For mothers like Tran, Velasco-Ceja and Brodie, exams and deadlines present additional academic pressures.
“The biggest struggle for me is getting a class schedule that works with what I want to study and my daughter’s life. I want to avoid class at night because there’s no one to watch my kid,” Brodie said.
She also said the attendance policy at the Graduate School of Business makes it difficult for her to miss class if her daughter gets sent home from daycare, and she has to pick her up.
Despite these challenges, Brodie said she thinks Stanford is the best place to have kids. “I was so grateful that I had the opportunity to have a kid here because [in] the real world, you don’t have the same level of support,” she said.
Brodie said that neighbors can support families with a newborn with everyday tasks like cleaning, grocery shopping and watching the baby monitor. Parents also lend and give away baby gear that their kids have outgrown.
When Stanford resident Greta Hittle brought her fourth baby home, she said she felt “surprisingly” calm and relaxed.
“My mom was with us, and my husband was home from work/school, so I was free to focus on caring for the baby and recovering from child birth,” Hittle wrote in a message to The Daily.
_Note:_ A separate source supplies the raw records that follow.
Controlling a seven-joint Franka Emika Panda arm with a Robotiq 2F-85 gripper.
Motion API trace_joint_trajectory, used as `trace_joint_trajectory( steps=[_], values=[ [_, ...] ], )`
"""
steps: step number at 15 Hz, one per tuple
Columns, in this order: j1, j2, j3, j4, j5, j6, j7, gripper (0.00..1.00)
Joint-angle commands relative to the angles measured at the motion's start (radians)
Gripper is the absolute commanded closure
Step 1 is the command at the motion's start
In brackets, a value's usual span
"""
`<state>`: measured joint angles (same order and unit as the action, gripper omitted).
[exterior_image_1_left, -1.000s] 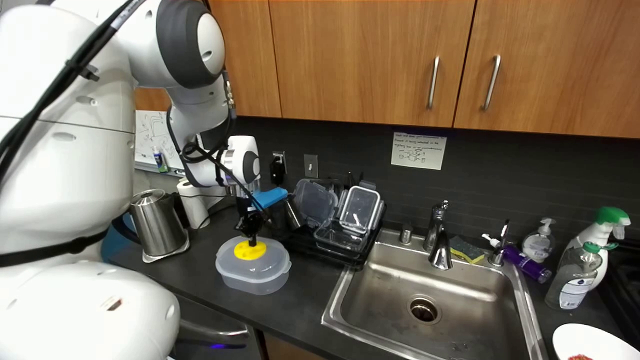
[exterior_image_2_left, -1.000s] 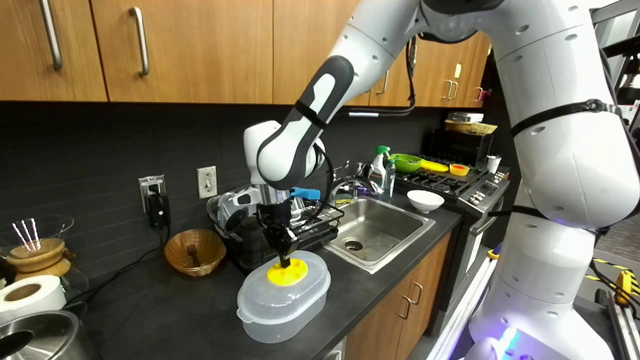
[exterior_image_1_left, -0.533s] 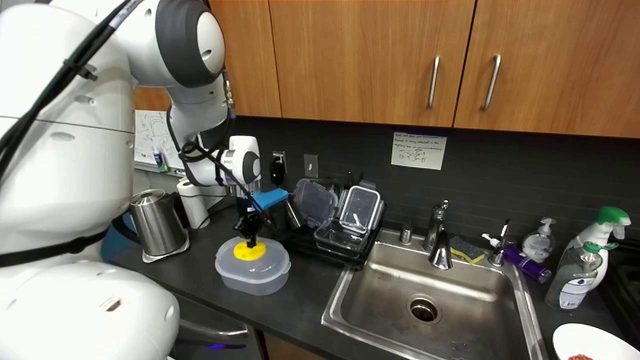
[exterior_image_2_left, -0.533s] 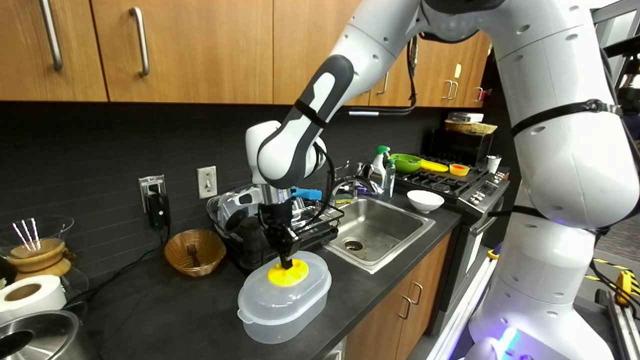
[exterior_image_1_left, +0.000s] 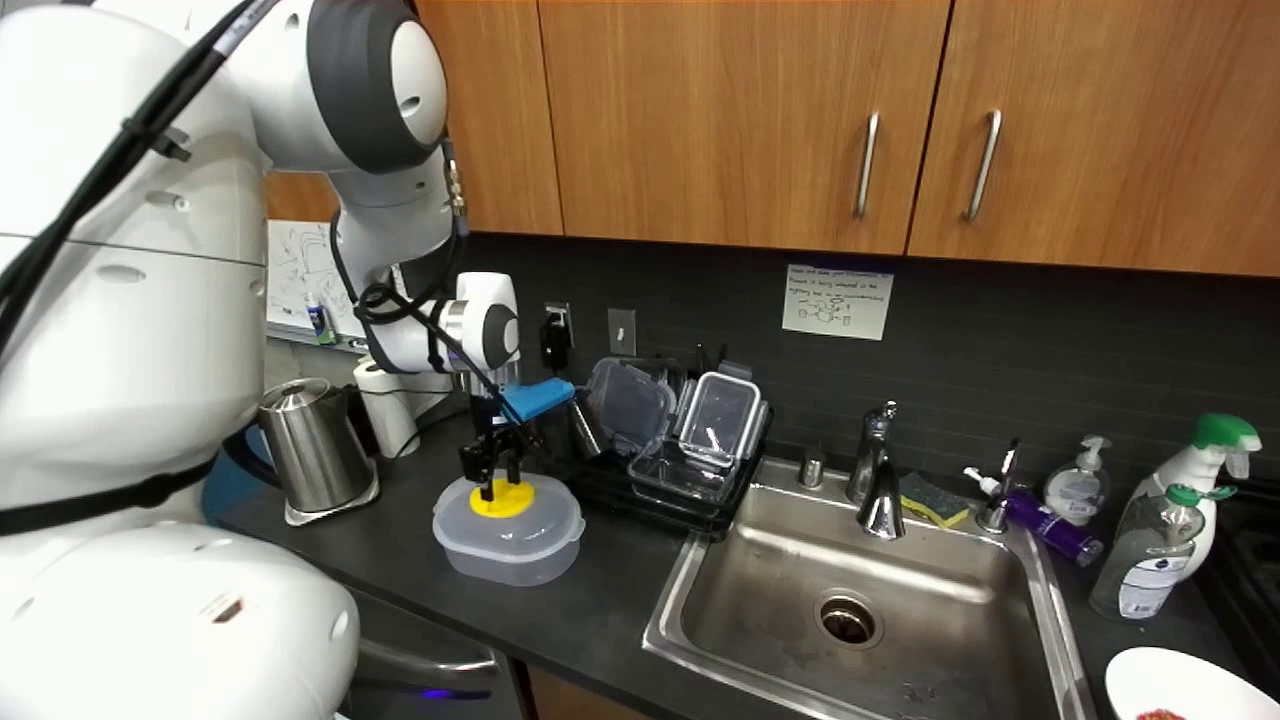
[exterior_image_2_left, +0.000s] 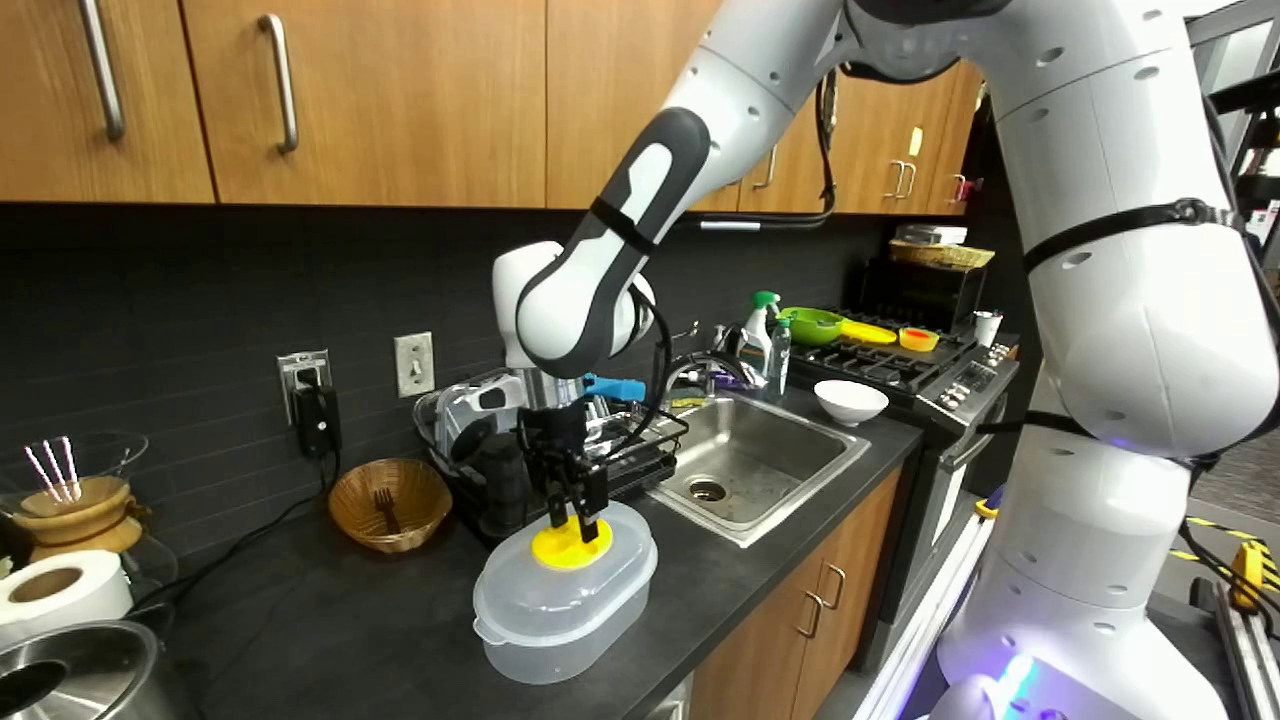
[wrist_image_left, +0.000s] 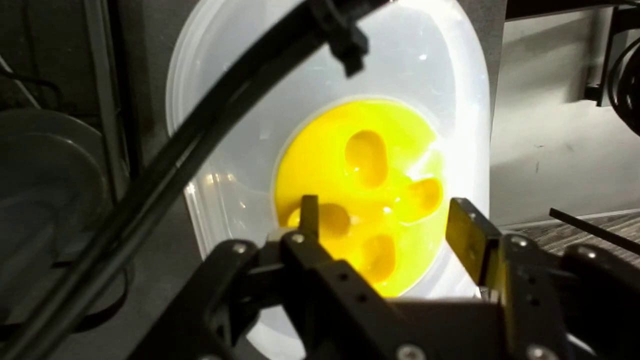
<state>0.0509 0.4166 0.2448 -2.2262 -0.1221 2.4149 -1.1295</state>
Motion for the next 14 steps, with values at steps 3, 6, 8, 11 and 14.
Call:
trace_joint_trajectory(
  steps=[3, 6, 8, 11, 14],
  values=[
    [-0.007, 0.013, -0.024, -0.032, -0.055, 0.153, -0.079, 0.0],
    [-0.017, 0.039, -0.041, -0.035, -0.084, 0.248, -0.107, 0.0],
    [-0.026, 0.055, -0.047, -0.035, -0.092, 0.293, -0.113, 0.0],
    [-0.034, 0.058, -0.048, -0.039, -0.091, 0.322, -0.114, 0.0],
    [-0.042, 0.061, -0.046, -0.035, -0.085, 0.33, -0.114, 0.0]
  ],
)
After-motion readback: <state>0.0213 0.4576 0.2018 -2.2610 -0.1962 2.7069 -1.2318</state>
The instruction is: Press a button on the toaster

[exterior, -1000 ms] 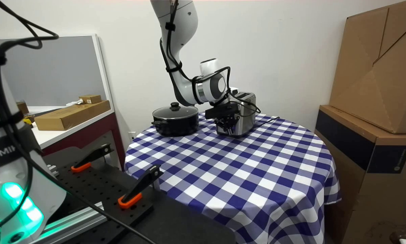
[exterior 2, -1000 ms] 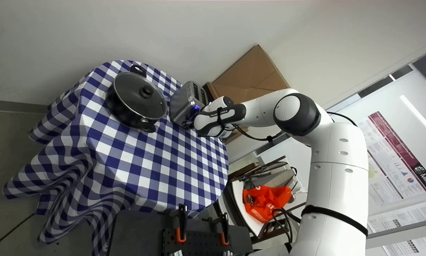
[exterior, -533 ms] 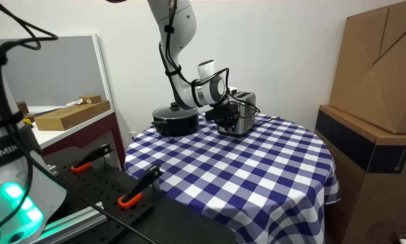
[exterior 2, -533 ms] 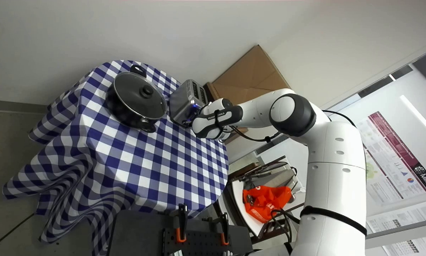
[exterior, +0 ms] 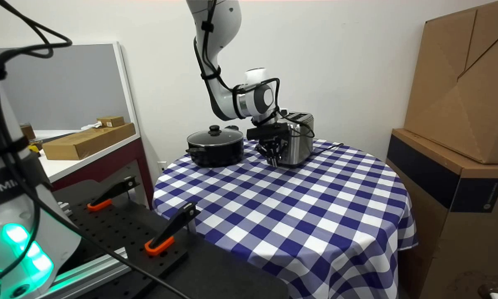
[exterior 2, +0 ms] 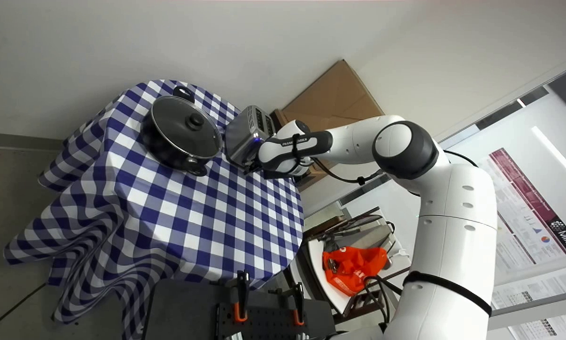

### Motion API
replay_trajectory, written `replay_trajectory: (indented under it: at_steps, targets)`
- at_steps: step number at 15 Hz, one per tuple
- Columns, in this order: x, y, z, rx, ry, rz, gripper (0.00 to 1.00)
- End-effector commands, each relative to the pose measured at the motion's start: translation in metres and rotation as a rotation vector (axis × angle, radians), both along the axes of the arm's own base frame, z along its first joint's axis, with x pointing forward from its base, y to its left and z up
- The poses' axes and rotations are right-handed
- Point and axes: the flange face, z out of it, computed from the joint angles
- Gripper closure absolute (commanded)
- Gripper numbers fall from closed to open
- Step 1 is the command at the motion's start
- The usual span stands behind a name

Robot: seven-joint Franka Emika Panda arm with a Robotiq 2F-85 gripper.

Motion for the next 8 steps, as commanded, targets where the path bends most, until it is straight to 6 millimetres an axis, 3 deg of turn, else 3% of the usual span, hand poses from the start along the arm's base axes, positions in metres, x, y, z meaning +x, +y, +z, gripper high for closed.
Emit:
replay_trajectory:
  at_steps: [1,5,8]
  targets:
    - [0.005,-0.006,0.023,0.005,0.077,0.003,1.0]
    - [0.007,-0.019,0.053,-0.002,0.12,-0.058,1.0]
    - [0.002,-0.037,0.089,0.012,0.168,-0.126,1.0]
She said the first few weeks with a newborn are “slow, repetitive and tiring,” especially with other children at home.
She had a meal train for her first, third and fourth-born children. Her most recent meal train lasted about two weeks, and seven neighbors brought meals, according to her Meal Train page. She said that without it, her husband would have had to cook a lot more, and they likely would have ordered more takeout.
One neighbor brought salmon, veggies, rice and cookies. “It was enough to feed the whole family, and everyone loved it,” Hittle recalled. “It was also exactly like a meal I would have made myself, which is perfect.”